Ingredientes:
- 450g de jalapeños frescos, sin tallo y en rodajas de 6mm de grosor
- 200g de azúcar granulada
- 120ml de vinagre de sidra de manzana
- 60ml de agua
- 5ml de ajo en polvo
- 5ml de cebolla en polvo
- 2.5ml de cúrcuma en polvo
- 2.5ml de semillas de apio
- 1.25ml de pimienta de cayena (opcional)
Instrucciones:
- Usando guantes, lava y corta los jalapeños en rodajas uniformes. ¡La seguridad primero!
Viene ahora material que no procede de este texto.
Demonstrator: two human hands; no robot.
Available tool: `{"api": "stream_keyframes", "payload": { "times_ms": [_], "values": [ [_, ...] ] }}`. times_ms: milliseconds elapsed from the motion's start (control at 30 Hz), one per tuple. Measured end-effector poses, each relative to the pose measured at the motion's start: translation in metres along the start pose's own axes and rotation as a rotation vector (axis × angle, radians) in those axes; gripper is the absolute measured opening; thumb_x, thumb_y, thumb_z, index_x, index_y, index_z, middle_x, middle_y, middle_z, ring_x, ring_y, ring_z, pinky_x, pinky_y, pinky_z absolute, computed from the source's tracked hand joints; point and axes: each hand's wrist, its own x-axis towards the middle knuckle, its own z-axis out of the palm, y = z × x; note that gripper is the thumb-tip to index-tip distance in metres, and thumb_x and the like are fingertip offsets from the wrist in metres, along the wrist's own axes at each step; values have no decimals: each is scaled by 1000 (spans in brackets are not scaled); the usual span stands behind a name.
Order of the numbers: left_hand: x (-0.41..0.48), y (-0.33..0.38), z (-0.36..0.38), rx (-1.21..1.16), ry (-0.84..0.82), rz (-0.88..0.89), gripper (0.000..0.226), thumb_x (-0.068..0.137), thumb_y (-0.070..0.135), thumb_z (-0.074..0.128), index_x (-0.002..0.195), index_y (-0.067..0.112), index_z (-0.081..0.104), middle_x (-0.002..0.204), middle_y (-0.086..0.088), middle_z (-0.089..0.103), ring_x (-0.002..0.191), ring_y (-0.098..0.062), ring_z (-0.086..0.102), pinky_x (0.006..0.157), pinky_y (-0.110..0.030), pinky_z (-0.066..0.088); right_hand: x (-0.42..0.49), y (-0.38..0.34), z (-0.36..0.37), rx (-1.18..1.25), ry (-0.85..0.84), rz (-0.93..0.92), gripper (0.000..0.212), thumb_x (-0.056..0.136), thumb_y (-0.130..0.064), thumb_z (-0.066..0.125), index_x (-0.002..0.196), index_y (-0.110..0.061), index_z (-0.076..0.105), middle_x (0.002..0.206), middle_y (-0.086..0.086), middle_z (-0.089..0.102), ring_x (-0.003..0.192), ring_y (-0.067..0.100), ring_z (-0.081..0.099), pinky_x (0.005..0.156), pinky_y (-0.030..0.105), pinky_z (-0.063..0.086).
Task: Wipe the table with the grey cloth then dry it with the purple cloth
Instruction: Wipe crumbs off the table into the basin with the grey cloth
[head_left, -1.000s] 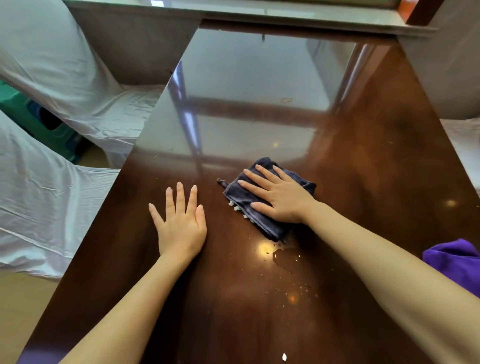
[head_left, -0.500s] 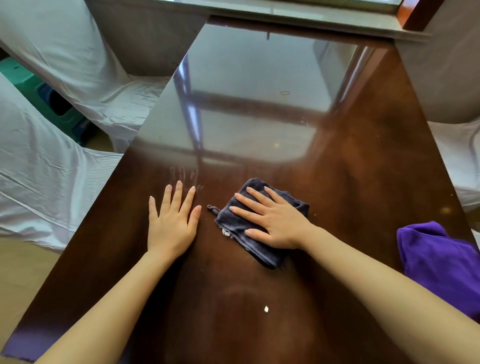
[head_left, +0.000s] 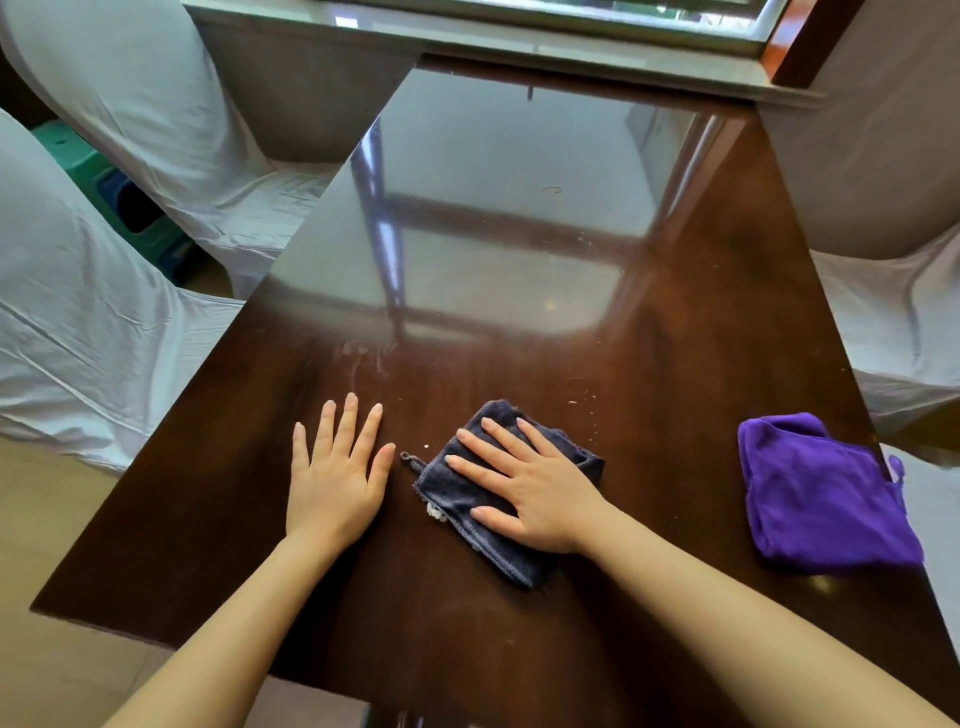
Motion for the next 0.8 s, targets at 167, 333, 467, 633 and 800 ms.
{"api": "stream_keyframes", "payload": {
  "times_ms": [167,333,467,633,800],
  "values": [
    [-4,-1,0,-6,-10,-18,64,81,58,-6,140,32,-4,158,2,3,145,-17,-6,117,-47,-4,30,19,-2,44,58,133,57,93,-55,24,145,-41,5,157,-11,0,145,18,-6,116,43,-7],
    [-6,-1,1,-20,10,-19,64,82,58,-5,141,32,-3,157,3,3,143,-15,-8,117,-46,-5,72,59,-11,53,57,319,58,93,-56,24,145,-41,4,159,-8,1,145,20,-3,117,46,-3],
    [-5,-3,3,-17,13,-9,63,83,58,-5,141,32,-2,157,2,3,143,-16,-8,117,-46,-5,86,87,-15,31,46,434,59,91,-60,20,145,-42,3,159,-8,0,145,21,-3,116,48,-2],
    [-5,-5,5,-24,16,1,64,84,58,-4,142,31,-1,157,2,3,143,-15,-9,117,-47,-5,64,104,-10,30,71,607,59,90,-62,16,144,-43,5,159,-8,2,145,20,-2,114,53,-2],
    [-6,-3,1,-18,1,4,65,83,57,-6,141,30,-2,157,0,3,143,-17,-8,116,-48,-5,17,90,-3,39,88,723,59,91,-58,17,145,-37,5,159,-3,2,145,23,-1,114,55,1]
  ]
}}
- En una olla grande, mezcla el azúcar, el vinagre, el agua, el ajo en polvo, la cebolla en polvo, la cúrcuma, las semillas de apio y la pimienta de cayena (si se usa).
- A fuego medio-alto, lleva la mezcla a ebullición, removiendo constantemente hasta que el azúcar se disuelva.
- Añade suavemente las rodajas de jalapeños al almíbar hirviendo.
- Reduce el fuego a medio-bajo y cocina a fuego lento durante 10-15 minutos, o hasta que los jalapeños estén ligeramente blandos pero aún mantengan su forma. Remueve ocasionalmente para evitar que se peguen. El almíbar debe espesarse ligeramente.
- Con una cuchara ranurada, transfiere las rodajas de jalapeño al frasco esterilizado, apretándolas bien.
- Vierte cuidadosamente el almíbar sobre los jalapeños, dejando aproximadamente 1 cm de espacio libre en la parte superior del frasco.
- Limpia el borde del frasco, coloca la tapa herméticamente y enrosca la banda. Deja enfriar completamente a temperatura ambiente antes de refrigerar. Los sabores se mezclarán y se profundizarán a medida que reposen.